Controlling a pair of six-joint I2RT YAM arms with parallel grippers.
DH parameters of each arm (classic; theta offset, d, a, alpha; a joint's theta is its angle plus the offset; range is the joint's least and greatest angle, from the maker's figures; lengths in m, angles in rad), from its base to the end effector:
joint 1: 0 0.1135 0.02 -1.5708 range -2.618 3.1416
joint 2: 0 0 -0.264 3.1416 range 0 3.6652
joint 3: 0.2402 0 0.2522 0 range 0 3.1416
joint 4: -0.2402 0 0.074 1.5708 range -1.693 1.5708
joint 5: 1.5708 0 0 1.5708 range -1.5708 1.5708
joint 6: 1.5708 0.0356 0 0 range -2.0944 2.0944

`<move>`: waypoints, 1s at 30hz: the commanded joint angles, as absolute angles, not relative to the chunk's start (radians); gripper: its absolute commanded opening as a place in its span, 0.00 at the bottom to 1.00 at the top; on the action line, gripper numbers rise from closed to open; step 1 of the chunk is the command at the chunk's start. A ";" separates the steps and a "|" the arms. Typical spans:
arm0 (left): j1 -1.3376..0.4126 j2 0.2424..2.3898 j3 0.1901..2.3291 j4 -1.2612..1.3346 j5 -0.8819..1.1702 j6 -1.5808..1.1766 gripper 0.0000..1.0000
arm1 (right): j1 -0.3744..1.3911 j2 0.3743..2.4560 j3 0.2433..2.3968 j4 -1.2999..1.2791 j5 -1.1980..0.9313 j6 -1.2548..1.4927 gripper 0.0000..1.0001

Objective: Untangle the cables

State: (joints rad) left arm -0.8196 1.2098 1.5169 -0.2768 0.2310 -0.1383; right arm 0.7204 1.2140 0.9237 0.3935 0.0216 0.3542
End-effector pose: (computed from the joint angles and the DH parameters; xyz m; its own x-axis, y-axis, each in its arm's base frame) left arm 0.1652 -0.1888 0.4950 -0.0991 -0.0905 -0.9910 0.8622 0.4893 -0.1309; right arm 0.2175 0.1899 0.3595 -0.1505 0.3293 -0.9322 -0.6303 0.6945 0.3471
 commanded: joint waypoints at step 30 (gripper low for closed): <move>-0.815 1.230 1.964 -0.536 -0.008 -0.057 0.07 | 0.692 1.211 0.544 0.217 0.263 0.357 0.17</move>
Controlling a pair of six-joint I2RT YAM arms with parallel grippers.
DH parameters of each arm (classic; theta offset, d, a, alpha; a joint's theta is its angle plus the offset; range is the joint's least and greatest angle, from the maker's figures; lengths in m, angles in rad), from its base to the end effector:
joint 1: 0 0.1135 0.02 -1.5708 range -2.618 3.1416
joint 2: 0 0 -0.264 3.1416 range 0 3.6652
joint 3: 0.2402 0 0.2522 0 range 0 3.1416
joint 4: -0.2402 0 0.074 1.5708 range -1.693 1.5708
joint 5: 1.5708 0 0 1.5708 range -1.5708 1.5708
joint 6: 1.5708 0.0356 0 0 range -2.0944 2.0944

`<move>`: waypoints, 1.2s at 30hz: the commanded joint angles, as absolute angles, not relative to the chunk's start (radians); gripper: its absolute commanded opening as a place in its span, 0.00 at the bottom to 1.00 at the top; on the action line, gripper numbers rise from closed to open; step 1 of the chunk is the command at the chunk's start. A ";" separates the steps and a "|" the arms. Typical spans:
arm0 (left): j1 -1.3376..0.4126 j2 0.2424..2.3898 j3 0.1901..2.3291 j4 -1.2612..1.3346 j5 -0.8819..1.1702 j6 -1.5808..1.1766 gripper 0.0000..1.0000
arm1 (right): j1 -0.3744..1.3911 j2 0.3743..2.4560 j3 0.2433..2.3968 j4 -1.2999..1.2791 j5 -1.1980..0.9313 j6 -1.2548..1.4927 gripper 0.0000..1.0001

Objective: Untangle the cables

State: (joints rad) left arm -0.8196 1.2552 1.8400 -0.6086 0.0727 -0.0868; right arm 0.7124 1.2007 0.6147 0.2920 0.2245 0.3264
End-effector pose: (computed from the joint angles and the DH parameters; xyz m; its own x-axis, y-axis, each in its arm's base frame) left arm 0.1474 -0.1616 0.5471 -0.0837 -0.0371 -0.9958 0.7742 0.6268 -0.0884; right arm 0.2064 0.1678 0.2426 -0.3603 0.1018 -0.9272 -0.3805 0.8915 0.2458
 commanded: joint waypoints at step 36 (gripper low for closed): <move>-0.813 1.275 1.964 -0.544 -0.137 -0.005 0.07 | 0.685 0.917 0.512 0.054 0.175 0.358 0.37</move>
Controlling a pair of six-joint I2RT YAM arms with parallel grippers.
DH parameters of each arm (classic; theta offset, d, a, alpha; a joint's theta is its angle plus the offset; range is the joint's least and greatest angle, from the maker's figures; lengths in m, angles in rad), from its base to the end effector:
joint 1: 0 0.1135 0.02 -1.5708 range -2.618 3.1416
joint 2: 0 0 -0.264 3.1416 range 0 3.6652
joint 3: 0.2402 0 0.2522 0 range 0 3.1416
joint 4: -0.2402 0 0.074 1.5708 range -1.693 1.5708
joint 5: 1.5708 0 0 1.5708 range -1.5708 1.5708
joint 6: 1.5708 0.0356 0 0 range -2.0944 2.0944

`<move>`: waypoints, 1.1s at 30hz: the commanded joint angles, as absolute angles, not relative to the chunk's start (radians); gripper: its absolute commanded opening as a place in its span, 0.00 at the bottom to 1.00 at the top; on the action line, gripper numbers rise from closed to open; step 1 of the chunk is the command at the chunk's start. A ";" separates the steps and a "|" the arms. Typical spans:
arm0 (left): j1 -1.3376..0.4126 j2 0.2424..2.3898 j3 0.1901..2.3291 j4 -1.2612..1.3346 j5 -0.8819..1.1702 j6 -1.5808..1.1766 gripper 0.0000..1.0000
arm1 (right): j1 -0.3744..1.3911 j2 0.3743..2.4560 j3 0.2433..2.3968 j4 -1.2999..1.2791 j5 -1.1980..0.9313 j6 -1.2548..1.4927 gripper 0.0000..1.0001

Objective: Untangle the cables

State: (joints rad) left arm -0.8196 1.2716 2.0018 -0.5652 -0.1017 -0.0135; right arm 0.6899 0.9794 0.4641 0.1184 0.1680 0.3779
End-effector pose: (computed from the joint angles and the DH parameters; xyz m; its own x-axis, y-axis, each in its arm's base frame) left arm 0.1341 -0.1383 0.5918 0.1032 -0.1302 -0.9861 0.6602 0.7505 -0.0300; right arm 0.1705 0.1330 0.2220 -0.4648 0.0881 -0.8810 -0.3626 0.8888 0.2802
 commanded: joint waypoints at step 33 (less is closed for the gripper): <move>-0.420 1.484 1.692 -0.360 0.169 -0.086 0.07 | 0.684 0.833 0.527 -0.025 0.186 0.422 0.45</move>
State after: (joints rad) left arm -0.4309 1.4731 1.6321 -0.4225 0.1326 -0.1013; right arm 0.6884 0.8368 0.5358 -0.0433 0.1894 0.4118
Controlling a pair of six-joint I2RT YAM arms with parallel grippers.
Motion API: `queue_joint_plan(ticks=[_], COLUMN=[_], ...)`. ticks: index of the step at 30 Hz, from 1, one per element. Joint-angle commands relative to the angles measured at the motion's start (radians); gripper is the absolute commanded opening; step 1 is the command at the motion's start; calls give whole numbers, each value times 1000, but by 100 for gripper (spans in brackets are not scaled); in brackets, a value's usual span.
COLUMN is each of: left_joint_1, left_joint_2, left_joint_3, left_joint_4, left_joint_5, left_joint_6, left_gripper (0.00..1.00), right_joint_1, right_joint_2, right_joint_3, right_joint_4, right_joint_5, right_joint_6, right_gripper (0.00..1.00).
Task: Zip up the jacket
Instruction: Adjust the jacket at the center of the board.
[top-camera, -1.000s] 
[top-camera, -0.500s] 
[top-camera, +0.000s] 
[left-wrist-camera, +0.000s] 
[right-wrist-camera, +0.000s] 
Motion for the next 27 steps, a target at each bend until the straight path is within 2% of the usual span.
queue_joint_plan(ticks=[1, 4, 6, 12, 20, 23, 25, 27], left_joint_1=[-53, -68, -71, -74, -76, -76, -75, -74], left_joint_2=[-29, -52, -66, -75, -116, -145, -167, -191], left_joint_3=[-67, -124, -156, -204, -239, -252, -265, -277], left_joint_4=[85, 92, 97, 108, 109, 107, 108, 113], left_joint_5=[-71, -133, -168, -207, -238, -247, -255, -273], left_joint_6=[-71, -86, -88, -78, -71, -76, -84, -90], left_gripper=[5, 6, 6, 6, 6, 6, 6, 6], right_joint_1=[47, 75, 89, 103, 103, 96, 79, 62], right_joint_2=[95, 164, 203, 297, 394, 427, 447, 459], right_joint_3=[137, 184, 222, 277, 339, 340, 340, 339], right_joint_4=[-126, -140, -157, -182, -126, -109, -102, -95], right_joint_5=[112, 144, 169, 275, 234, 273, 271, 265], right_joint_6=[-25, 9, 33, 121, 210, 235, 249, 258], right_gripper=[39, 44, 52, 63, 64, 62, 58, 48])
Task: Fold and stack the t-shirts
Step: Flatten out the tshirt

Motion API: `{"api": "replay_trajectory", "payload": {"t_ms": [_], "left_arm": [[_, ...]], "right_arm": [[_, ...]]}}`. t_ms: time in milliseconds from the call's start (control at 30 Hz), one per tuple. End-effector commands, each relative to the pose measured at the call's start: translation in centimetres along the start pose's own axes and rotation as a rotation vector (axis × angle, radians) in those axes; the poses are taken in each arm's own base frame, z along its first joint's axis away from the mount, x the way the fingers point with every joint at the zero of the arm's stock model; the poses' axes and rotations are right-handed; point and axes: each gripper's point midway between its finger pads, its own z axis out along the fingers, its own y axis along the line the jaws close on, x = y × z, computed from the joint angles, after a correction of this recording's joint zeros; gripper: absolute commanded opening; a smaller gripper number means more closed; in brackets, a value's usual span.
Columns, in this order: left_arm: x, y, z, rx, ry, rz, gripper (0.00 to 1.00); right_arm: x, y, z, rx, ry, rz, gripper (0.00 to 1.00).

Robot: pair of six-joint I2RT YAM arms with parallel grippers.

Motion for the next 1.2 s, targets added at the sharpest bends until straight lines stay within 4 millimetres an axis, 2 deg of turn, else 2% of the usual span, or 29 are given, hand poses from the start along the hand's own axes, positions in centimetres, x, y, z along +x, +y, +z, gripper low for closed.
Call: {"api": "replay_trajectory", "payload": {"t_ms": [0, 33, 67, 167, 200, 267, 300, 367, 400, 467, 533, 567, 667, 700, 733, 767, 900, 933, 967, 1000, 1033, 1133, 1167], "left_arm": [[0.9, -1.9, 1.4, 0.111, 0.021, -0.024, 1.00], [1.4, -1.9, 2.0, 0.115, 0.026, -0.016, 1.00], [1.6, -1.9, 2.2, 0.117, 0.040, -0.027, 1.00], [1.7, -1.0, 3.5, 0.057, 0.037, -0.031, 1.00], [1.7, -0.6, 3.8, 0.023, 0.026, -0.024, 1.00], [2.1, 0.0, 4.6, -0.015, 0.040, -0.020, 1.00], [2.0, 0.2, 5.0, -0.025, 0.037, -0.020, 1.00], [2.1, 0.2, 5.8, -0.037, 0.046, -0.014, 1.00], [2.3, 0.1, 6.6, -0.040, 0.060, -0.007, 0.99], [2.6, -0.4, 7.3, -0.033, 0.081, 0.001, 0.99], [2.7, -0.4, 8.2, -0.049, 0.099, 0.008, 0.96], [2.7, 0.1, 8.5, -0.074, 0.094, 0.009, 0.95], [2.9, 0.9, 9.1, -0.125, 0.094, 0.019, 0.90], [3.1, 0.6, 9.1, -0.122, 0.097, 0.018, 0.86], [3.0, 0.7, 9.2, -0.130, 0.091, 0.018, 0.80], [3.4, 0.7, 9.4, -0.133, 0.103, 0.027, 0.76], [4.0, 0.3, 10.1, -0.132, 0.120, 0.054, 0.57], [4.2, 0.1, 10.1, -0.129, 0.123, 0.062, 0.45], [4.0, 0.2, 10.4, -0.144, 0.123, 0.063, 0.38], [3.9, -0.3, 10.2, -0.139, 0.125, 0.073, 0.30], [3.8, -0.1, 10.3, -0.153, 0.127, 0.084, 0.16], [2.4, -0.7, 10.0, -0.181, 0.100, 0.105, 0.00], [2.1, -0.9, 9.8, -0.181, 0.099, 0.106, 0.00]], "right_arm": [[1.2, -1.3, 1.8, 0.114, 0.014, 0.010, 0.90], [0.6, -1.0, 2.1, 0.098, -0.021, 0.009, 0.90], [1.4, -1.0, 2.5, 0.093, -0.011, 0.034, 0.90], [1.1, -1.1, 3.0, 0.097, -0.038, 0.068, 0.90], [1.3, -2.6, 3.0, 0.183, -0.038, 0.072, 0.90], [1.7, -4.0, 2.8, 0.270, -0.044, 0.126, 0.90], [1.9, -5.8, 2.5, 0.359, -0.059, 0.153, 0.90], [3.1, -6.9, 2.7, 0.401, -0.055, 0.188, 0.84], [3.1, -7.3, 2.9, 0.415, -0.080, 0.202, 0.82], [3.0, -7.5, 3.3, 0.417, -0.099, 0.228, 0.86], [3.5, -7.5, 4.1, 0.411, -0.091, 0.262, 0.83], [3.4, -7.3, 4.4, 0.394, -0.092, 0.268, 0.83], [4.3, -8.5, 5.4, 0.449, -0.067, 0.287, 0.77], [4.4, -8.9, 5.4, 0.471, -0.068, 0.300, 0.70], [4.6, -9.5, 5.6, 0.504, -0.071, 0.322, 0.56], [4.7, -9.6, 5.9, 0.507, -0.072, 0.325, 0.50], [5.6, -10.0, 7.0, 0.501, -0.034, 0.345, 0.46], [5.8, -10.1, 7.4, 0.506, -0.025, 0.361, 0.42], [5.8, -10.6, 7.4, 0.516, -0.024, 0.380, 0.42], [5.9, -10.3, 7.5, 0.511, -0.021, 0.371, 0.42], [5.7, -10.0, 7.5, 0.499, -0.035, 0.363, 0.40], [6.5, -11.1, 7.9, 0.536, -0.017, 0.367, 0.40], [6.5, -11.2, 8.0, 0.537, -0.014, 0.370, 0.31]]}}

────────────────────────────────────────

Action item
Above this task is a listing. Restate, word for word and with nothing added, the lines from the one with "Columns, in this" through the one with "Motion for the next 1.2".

Response to this exercise
Columns, in this order: left_arm: x, y, z, rx, ry, rz, gripper (0.00 to 1.00); right_arm: x, y, z, rx, ry, rz, gripper (0.00 to 1.00).

Robot: pair of six-joint I2RT YAM arms with parallel grippers.

Motion for the next 1.2 s, targets added at the sharpest bends until straight lines stay within 4 millimetres an axis, 2 deg of turn, else 2% of the usual span, or 29 are given, hand poses from the start along the hand's own axes, positions in centimetres, x, y, z along +x, +y, +z, gripper low for closed.

There's no more to the answer.